[Data provided Boundary: Start]
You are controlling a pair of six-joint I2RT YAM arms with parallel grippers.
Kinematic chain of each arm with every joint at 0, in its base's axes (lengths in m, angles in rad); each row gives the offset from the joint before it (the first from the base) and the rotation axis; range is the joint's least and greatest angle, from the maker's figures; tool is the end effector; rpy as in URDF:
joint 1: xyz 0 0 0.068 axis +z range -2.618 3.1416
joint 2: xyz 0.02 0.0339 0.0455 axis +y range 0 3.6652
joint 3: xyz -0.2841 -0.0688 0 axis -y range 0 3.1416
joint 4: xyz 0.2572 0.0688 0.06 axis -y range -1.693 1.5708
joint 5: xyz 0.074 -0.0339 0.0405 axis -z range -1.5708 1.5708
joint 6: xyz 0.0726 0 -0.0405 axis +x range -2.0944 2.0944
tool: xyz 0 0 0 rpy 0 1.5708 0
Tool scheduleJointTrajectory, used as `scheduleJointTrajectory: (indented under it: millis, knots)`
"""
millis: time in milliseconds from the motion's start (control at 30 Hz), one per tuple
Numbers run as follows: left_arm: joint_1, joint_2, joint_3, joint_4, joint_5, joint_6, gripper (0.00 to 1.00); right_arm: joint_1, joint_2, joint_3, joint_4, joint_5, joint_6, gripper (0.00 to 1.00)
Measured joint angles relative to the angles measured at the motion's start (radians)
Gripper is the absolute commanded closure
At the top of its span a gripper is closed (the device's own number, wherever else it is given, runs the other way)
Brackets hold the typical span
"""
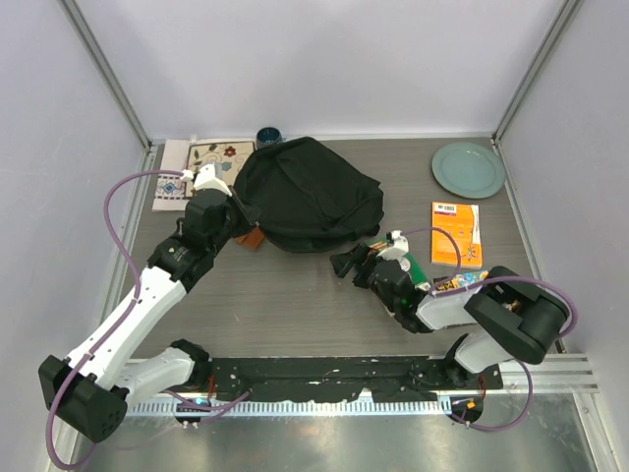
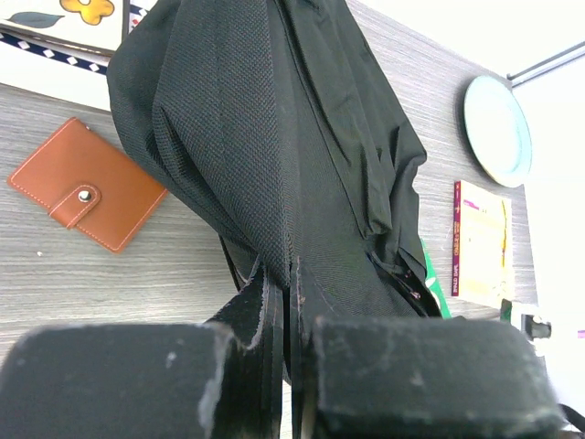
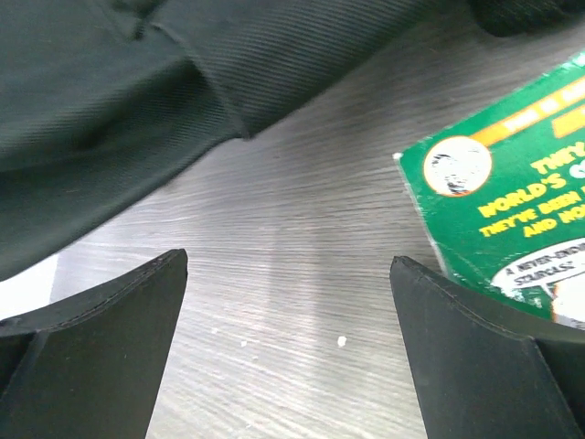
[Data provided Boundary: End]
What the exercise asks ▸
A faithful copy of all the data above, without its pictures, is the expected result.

Your solution ▸
You are controlling a pair of six-joint I2RT YAM arms with parallel grippers.
Kinematic chain of each arm with every joint at 0, in its base's axes (lengths in m, angles in rad); each row gives the offset from the joint before it (the first from the base) and the rotation axis; range is the joint's least and greatest angle, from the maker's figures; tool is the end effector; rpy as in URDF:
joint 1: xyz 0 0 0.068 axis +z range -2.618 3.1416
joint 2: xyz 0.02 0.0339 0.0455 axis +y range 0 3.6652
joint 3: xyz -0.2841 -0.0688 0 axis -y range 0 3.1416
joint 4: xyz 0.2572 0.0688 0.06 axis -y range -1.693 1.5708
joint 5: xyz 0.074 -0.0339 0.0405 axis -z range -1.5708 1.5708
joint 6: xyz 0.0726 0 -0.0405 axis +x range -2.0944 2.0944
tool: xyz 0 0 0 rpy 0 1.5708 0
Tool scheduleJointTrajectory, used as `scheduleJointTrajectory: (indented under it: millis, knots)`
"""
millis: time in milliseconds from the motion's start (control at 30 Hz), one per tuple
Numbers run as follows: left_arm: joint_1, joint_2, joint_3, joint_4, joint_5, joint_6, gripper (0.00 to 1.00); right_arm: joint_1, joint_2, joint_3, joint_4, joint_5, joint_6, gripper (0.00 to 1.00)
Measured joint angles relative to the angles measured at the motion's start (radians)
Gripper is the absolute commanded closure
At the top of its span a gripper is closed (the device's own number, wherever else it is given, runs the other way)
Brackets hold the typical span
"""

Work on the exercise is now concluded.